Nos livros de diagnóstico para a saúde mental, há um limite de tempo para que o luto passe a ser considerado nocivo, complicado ou patológico. Esse período, no entanto, varia conforme os autores, e pode ser de dois, seis meses a até dois anos. 

Por essa variação, os profissionais de saúde não levam em consideração só o tempo de sofrimento, mas também a gravidade dele. “Tem pessoas que vão ficar em luto não complicado para sempre, e isso não quer dizer que elas tenham algum problema maior”, lembra Witzel. 

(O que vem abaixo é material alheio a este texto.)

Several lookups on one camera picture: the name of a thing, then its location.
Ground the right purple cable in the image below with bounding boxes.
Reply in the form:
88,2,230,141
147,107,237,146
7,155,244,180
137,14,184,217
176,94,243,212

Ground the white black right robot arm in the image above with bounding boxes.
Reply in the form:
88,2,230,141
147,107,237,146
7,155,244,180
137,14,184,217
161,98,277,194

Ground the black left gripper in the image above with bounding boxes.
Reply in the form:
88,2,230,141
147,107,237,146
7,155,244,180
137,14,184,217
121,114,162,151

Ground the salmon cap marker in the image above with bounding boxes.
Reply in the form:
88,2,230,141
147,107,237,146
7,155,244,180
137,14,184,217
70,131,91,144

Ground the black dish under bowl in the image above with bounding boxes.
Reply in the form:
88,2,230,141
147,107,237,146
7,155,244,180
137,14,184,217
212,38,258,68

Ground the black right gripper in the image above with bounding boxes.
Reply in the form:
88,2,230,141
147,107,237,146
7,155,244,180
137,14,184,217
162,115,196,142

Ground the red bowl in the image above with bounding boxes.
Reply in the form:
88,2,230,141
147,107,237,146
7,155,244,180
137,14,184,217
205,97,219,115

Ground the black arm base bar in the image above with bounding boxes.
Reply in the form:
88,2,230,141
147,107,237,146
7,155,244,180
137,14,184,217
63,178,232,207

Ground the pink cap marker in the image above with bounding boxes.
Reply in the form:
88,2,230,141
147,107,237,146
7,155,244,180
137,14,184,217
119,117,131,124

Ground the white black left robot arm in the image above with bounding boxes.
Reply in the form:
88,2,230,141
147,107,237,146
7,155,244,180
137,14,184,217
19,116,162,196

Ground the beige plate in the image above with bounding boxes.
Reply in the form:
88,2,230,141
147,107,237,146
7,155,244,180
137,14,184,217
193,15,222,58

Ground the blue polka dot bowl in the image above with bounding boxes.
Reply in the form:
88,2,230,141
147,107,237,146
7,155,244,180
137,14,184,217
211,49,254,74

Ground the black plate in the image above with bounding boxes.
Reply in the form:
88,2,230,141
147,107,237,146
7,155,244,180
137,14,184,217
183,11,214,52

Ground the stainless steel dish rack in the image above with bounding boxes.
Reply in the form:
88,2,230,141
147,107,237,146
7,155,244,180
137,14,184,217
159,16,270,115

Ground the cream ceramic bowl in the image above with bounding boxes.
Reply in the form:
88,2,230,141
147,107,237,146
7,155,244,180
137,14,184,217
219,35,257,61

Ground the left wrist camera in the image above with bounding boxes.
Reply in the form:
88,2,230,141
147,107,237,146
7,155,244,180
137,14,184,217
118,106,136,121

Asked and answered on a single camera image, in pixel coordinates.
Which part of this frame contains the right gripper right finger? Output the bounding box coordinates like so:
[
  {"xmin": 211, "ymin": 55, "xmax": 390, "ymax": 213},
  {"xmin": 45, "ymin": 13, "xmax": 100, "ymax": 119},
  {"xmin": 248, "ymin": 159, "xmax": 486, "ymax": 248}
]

Para ser considerado um luto nocivo ou complicado, o profissional de saúde avalia os sintomas e o nível de gravidade, além do tempo. “O luto não é considerado uma doença, mas pode ser um fator de risco para desenvolver um quadro depressivo, por exemplo, nos casos de luto patológico. Uma pessoa que perde alguém e entra em um quadro patológico, se depois de 10 meses não houver melhora, pode desencadear uma depressão, por exemplo”, explica a psicóloga. 

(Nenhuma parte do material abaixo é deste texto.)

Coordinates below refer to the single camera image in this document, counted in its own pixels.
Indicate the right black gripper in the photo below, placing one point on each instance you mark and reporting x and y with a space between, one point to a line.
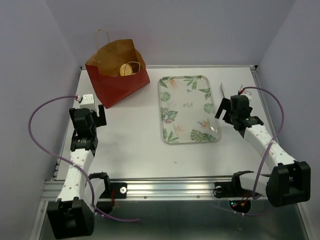
225 104

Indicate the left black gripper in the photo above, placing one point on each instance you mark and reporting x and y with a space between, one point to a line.
99 120

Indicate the metal serving tongs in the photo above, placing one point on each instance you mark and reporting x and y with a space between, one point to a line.
222 90

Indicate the red brown paper bag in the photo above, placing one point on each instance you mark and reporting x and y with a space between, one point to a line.
103 70

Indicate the round pale bread roll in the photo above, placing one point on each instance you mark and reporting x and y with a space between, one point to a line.
125 70

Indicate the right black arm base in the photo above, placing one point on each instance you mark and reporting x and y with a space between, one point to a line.
239 198

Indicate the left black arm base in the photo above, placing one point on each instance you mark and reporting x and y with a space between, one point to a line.
110 198

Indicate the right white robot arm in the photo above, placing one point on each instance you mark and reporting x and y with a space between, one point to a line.
289 181

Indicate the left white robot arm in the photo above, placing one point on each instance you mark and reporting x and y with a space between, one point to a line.
72 215

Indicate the floral patterned tray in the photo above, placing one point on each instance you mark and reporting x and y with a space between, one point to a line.
187 110

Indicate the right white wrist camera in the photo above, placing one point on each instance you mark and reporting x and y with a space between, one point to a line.
246 93

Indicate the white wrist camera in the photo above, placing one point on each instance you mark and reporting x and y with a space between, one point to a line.
246 93
88 102

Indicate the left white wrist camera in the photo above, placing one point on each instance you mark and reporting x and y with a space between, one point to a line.
88 102

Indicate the aluminium mounting rail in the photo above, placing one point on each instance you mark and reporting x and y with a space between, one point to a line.
169 189

Outro sinal importante é a dificuldade da pessoa em reorganizar a própria vida. “Isso não significa voltar a fazer tudo igual fazia antes, mas voltar a ter relações sociais e trabalhar, ter projetos e interesses. O luto continua doendo, mas a pessoa aprende a viver sem aquela pessoa”, afirma Huang.  

Como acolher alguém em luto?

Existem diferentes maneiras de elaborar o luto – e nem todas são as ideais. Se a pessoa se machuca ou prejudica quem está próximo, o luto não está sendo abordado da forma mais saudável. 

“O fato de a pessoa se sentir triste, sentir falta, querer falar sobre ou pensar frequentemente ou até guardar objetos ou querer ver itens da pessoa que partiu, nada disso significa um luto complicado. Entrar em contato com quem partiu é um tanto quanto necessário para que a pessoa elabore aquele luto”, explica Witzel. 

E quem estiver perto, o que pode fazer? O primeiro passo é lembrar que “dor dividida é dor diminuída”, segundo Huang. 

“A gente não precisa falar algo ou tentar fazer a dor da pessoa ir embora, porque ela precisa elaborar aquilo. Nós não lidamos muito bem com a dor do outro, mas é importante dar espaço e ser empático. Falar coisas como ‘não consigo imaginar o que você está passando’ pode ser mais valioso do que ‘bola para frente, a vida não pode parar’”, explica Huang. 

Vale também lembrar que, embora os meses passem, aquela pessoa pode precisar de um ouvido amigo mesmo tempos depois. “É legal checar com a pessoa, especialmente depois de um tempo, porque em geral a gente para de ver se a pessoa está bem”, completa.